Methylglyoxal-Scavenging Enzyme Activities Trigger Erythroascorbate Peroxidase and Cytochrome c Peroxidase in Glutathione-Depleted Candida albicans

gamma-Glutamylcysteine synthetase (Gcs1) and glutathione reductase (Glr1) activity maintains minimal levels of cellular methylglyoxal in Candida albicans. In glutathione-depleted Delta gcs1, we previously saw that NAD(H)-linked methylglyoxal oxidoreductase (Mgd1) and alcohol dehydrogenase (Adh1) are the most active methylglyoxal scavengers. With methylglyoxal accumulation, disruptants lacking MGD1 or ADH1 exhibit a poor redox state. However, there is little convincing evidence for a reciprocal relationship between methylglyoxal scavenger genes-disrupted mutants and changes in glutathione-(in)dependent redox regulation. Herein, we attempt to demonstrate a functional role for methylglyoxal scavengers, modeled on a triple disruptant (Delta mgd1/Delta adh1/Delta gcs1), to link between antioxidative enzyme activities and their metabolites in glutathione-depleted conditions. Despite seeing elevated methylglyoxal in all of the disruptants, the result saw a decrease in pyruvate content in Delta mgd1/Delta adh1/Delta gcs1 which was not observed in double gene-disrupted strains such as Delta mgd1/Delta gcs1 and Delta adh1/Delta gcs1. Interestingly, Delta mgd1/Delta adh1/Delta gcs1 exhibited a significantly decrease in H2O2 and superoxide which was also unobserved in Delta mgd1/Delta gcs1 and Delta adh1/Delta gcs1. The activities of the antioxidative enzymes erythroascorbate peroxidase and cytochrome c peroxidase were noticeably higher in Delta mgd1/Delta adh1/Delta gcs1 than in the other disruptants.
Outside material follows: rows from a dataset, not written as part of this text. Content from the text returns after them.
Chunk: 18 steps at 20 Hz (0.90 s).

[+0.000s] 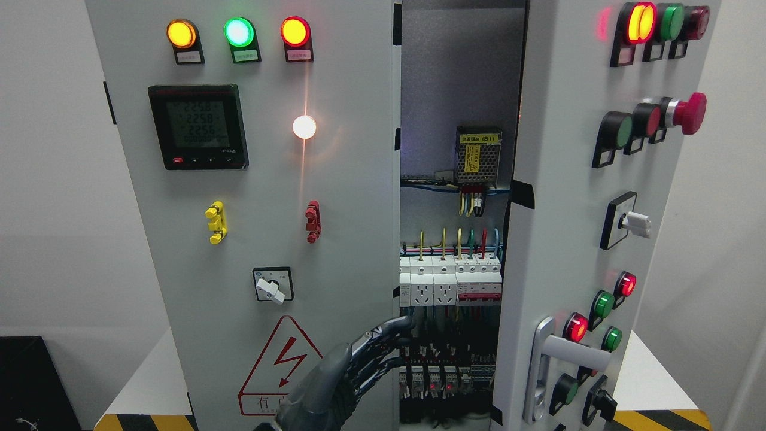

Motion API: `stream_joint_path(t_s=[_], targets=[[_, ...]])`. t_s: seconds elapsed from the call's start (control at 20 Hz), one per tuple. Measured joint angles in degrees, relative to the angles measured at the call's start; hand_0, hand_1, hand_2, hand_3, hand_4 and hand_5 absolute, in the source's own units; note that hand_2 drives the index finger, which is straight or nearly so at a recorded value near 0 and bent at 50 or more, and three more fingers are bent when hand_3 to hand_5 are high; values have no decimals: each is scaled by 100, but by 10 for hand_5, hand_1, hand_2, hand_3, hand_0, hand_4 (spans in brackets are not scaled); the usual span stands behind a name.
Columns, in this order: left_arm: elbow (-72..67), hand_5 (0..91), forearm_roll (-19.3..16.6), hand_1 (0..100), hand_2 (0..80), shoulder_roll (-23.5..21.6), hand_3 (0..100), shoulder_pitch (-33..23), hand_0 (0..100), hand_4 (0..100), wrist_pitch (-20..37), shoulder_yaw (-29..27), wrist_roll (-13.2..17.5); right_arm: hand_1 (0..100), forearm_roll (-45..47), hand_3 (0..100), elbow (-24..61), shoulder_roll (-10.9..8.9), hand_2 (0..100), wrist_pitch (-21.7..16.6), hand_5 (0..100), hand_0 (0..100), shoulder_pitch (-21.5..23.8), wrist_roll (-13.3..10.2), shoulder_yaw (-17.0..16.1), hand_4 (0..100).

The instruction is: Open door with both hands

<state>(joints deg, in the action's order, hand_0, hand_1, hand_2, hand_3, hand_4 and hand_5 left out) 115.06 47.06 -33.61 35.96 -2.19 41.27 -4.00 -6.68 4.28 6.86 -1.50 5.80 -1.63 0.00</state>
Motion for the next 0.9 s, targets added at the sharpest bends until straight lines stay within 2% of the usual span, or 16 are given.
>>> stream_joint_path(t_s=[0.3,0.55,0.9], targets=[[33,0,462,0,0,-37,0,644,0,0,-108,38,0,0,0,0,0,0,0,0,0,191,0,0,0,0],[48,0,783,0,0,8,0,955,0,0,-280,57,0,0,0,0,0,0,0,0,0,191,0,0,0,0],[55,0,971,0,0,308,0,1301,0,0,-460,72,-4,0,0,0,1,0,0,0,0,191,0,0,0,0]])
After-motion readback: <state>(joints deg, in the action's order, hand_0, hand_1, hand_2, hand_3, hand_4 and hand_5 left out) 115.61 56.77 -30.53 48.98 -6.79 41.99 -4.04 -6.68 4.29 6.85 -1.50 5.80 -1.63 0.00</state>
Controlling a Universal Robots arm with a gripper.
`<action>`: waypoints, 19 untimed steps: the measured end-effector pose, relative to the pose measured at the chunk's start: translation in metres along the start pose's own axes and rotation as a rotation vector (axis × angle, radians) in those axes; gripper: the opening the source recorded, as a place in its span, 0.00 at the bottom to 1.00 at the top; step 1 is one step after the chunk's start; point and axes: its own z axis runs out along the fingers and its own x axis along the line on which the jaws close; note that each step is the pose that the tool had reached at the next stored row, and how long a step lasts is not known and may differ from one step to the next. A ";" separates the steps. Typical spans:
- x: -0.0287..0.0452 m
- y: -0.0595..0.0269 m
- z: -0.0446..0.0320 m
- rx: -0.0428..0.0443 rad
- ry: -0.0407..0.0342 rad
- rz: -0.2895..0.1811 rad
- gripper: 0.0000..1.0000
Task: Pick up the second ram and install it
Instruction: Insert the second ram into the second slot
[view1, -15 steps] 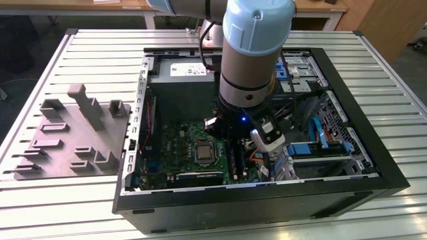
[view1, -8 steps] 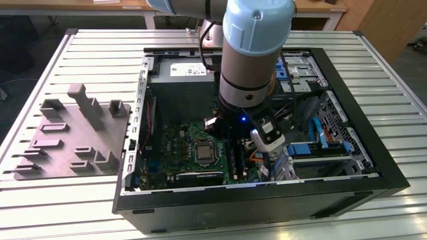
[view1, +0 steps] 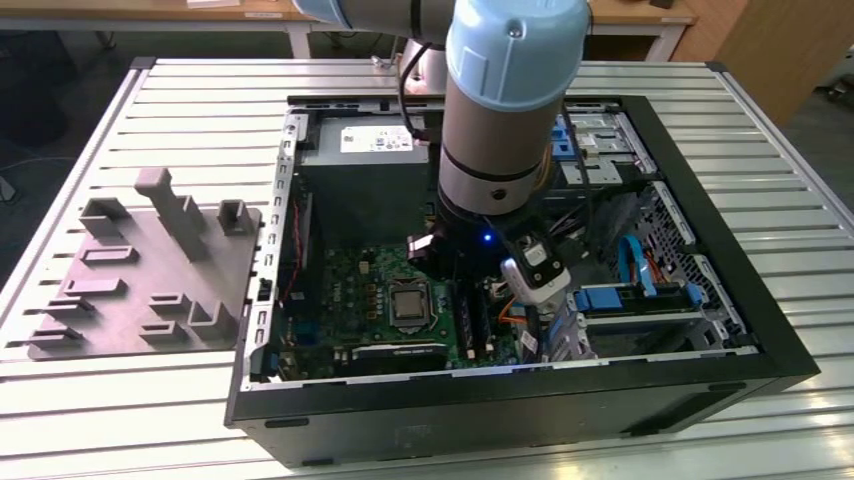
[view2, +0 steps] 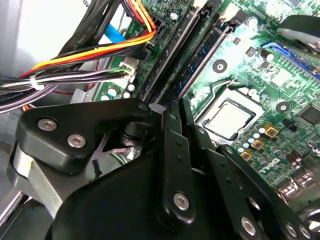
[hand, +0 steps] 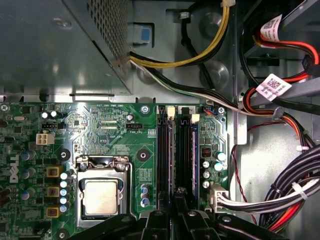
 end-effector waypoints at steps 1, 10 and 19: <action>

Meanwhile, Glr1 activity severely diminished in Delta mgd1/Delta adh1/Delta gcs1. Monitoring complementary gene transcripts between double gene-disrupted Delta mgd1/Delta gcs1 and Delta adh1/Delta gcs1 supported the concept of an unbalanced redox state independent of the Glr1 activity for Delta mgd1/Delta adh1/Delta gcs1. Our data demonstrate the reciprocal use of Eapx1 and Ccp1 in the absence of both methylglyoxal scavengers; that being pivotal for viability in non-filamentous budding yeast.